Ford tries scouting factories with 4-legged robots, saving time and money

Published on July 31st, 2020

Ford is testing the use of two four-legged robots from Boston Dynamics to check the condition of its factory.

These dog-like robots are being trialled in Ford’s Van Dyke Transmission Plant and can sit, shake hands and roll over. They also can perform 360-degree camera scans, handle 30-degree gradients and climb stairs for hours at a time.

The 70-pound (32kg) quadruped robots reportedly show distinctly dog-like mobility. They are part of a Ford manufacturing pilot programme designed to save time, reduce costs and increase efficiency.

Fluffy, the name given to one of the robot by its handler, Paula Wiebelhaus, is one of the two models Ford is leasing from Boston Dynamics, known for creating sophisticated mobile robots. The other Ford robot is named Spot.

The robots are bright yellow and easily recognisable. Equipped with five cameras, the robots can travel at up to 3mph on a battery lasting nearly two hours. They are being used to scan the plant floor and assist engineers in updating the original Computer Aided Design which is used when getting ready to retool the company’s plants.

“We design and build the plant. After that, over the years, changes are made that rarely get documented,” says Mark Goderis, Ford’s digital engineering manager. “By having the robots scan our facility, we can see what it actually looks like now and build a new engineering model. That digital model is then used when we need to retool the plant for new products.”

Without Fluffy, the update would be far more tedious and time-consuming. “We used to use a tripod, and we would walk around the facility stopping at different locations, each time standing around for five minutes waiting for the laser to scan,” Goderis recalls. “Scanning one plant could take two weeks. With Fluffy’s help, we are able to do it in half the time.”

The old way also was also expensive – it cost nearly $300,000 (€253968) to scan one facility. If this pilot works, Ford’s manufacturing team could scan all of its plants for a fraction of the cost.

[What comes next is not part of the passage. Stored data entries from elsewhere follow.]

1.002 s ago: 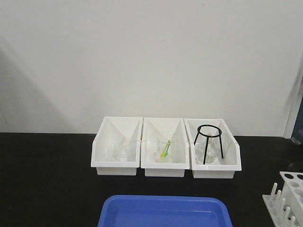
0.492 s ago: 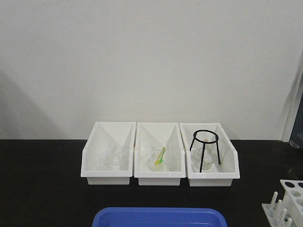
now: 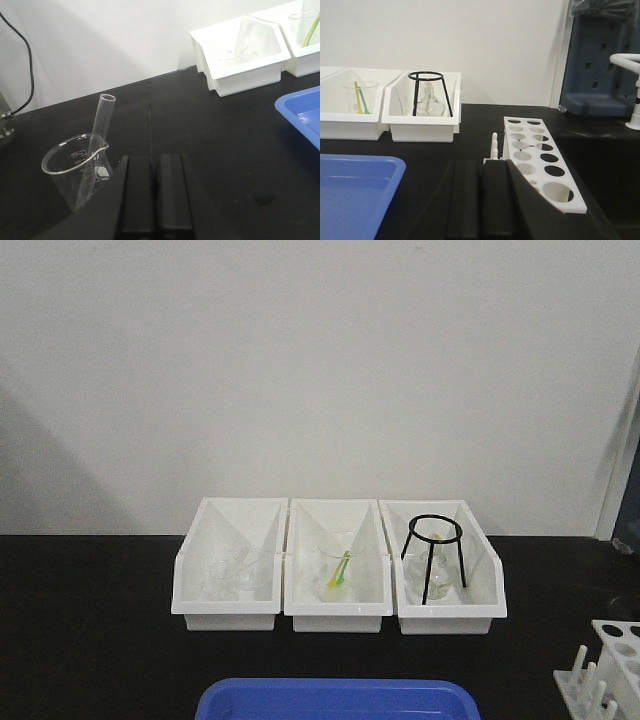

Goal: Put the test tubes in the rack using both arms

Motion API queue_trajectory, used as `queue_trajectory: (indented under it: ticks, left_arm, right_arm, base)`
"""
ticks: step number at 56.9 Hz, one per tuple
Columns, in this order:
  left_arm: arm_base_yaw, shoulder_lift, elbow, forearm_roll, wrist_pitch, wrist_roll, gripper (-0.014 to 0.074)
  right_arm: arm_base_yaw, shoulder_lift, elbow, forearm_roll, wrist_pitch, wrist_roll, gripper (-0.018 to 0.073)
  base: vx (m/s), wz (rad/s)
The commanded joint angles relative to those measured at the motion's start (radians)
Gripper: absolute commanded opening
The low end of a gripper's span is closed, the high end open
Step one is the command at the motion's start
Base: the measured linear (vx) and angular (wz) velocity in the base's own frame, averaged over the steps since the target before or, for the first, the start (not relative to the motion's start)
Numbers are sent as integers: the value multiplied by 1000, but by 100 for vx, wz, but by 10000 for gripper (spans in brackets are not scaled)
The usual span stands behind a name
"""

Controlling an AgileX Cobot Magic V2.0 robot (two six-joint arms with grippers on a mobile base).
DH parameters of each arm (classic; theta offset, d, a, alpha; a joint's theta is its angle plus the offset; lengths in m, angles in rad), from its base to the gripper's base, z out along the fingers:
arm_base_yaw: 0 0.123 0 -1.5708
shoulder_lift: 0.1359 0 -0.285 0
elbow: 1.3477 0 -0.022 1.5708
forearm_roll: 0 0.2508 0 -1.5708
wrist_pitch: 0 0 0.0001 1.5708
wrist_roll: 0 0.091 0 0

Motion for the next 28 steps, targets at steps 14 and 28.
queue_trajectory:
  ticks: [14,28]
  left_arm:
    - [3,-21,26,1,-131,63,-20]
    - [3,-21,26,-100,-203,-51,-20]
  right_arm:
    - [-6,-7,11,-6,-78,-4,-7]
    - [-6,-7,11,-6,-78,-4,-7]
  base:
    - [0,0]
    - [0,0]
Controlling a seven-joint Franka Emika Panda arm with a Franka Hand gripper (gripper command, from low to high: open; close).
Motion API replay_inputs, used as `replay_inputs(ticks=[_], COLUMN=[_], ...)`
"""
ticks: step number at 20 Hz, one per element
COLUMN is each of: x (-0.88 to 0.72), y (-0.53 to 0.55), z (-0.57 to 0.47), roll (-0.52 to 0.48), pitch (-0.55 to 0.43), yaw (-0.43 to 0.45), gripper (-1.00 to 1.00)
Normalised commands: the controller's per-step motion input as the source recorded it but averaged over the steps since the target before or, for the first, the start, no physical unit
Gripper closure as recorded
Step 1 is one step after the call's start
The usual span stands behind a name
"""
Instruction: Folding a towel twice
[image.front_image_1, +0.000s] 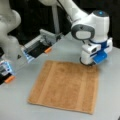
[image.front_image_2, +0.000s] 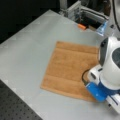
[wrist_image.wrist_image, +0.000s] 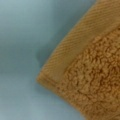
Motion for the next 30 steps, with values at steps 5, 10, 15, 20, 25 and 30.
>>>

These new technologies could help to save the company money and retool facilities faster, ultimately helping to bring new vehicles to market sooner.

Remote operation later

In time, Goderis says, the intent is to be able to operate the robots remotely, programming them for plant missions and receiving reports immediately from anywhere in the country. For now, the robots can be programmed to follow a specific path and can be operated from up to 50 metres away with the out-of-the-box tablet application.

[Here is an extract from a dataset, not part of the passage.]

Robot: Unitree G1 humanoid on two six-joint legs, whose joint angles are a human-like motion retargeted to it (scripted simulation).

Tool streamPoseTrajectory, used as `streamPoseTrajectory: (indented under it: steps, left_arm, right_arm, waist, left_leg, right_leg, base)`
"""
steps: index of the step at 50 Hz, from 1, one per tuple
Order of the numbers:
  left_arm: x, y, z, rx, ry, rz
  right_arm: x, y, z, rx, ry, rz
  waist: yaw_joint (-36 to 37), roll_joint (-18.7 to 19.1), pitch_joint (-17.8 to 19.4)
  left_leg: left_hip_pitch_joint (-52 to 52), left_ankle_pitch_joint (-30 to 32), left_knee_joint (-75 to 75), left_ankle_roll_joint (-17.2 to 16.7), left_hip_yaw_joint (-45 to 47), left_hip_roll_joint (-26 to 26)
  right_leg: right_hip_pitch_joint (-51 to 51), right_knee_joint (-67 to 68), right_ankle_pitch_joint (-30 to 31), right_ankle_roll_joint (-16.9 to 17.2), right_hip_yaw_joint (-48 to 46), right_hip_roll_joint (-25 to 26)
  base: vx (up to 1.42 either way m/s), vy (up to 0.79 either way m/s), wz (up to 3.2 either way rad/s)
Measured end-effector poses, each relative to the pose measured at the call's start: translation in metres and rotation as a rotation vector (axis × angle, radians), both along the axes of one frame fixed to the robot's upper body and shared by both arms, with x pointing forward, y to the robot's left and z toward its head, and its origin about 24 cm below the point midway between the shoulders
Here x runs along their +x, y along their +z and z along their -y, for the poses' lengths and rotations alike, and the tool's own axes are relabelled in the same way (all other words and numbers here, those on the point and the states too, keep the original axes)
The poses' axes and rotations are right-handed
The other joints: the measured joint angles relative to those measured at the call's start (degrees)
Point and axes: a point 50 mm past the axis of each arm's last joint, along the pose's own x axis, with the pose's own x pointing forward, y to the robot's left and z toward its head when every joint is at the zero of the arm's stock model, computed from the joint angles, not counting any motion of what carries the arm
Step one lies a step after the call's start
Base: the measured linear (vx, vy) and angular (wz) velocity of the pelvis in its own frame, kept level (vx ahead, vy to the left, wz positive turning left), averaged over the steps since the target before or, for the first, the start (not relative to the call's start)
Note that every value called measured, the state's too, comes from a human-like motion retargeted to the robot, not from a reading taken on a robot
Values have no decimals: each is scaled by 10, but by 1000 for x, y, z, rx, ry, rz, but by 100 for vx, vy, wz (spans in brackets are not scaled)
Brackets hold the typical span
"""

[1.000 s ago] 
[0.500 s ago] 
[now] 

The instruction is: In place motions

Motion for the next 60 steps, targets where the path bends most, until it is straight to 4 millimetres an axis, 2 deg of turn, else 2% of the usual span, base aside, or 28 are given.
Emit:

The key to Fluffy and Spot’s success is their agility, says Wiebelhaus, who controls her robot through a gaming-like device that allows her to see the camera’s view remotely. Should an issue occur, Wiebelhaus’s control device features a safe stop that prevents it colliding with anything.

Walk, amble, climb

The robots have three operational gaits – a walk for stable ground, an amble for uneven terrain and a special speed for stairs. They can change positions from a crouch to a stretch, which allows them to be deployed to difficult-to-reach areas within the plant. They can handle tough terrain, from grates to steps to 30-degree inclines. If they fall, they can right themselves. They maintain a safe, set distance from objects to prevent collisions.

At times, Fluffy sits on its robotic haunches and rides on the back of a small, round Autonomous Mobile Robot, known informally as Scouter. Scouter glides smoothly up and down the aisles of the plant, allowing Fluffy to conserve battery power until it’s time to get to work. Scouter can autonomously navigate facilities while scanning and capturing 3-D point clouds to generate a CAD of the facility. If an area is too tight for Scouter, Fluffy comes to the rescue.

“There are areas in the plant that you might not want to walk into because they might be tough to maneuver,” says Wiebelhaus. “It’s easier and safer to send Fluffy back there.”

Although Fluffy is perfectly capable of rolling over, Wiebelhaus doesn’t see dog shows in his future. “Fluffy is an amazing manufacturing tool,” she says. “Yes, it’s interesting and new, but Fluffy should really be valued for his work and tenacity. He can do so much more than dance and roll over. We want to push him to the limits in the manufacturing plant and see what value he has for the company.”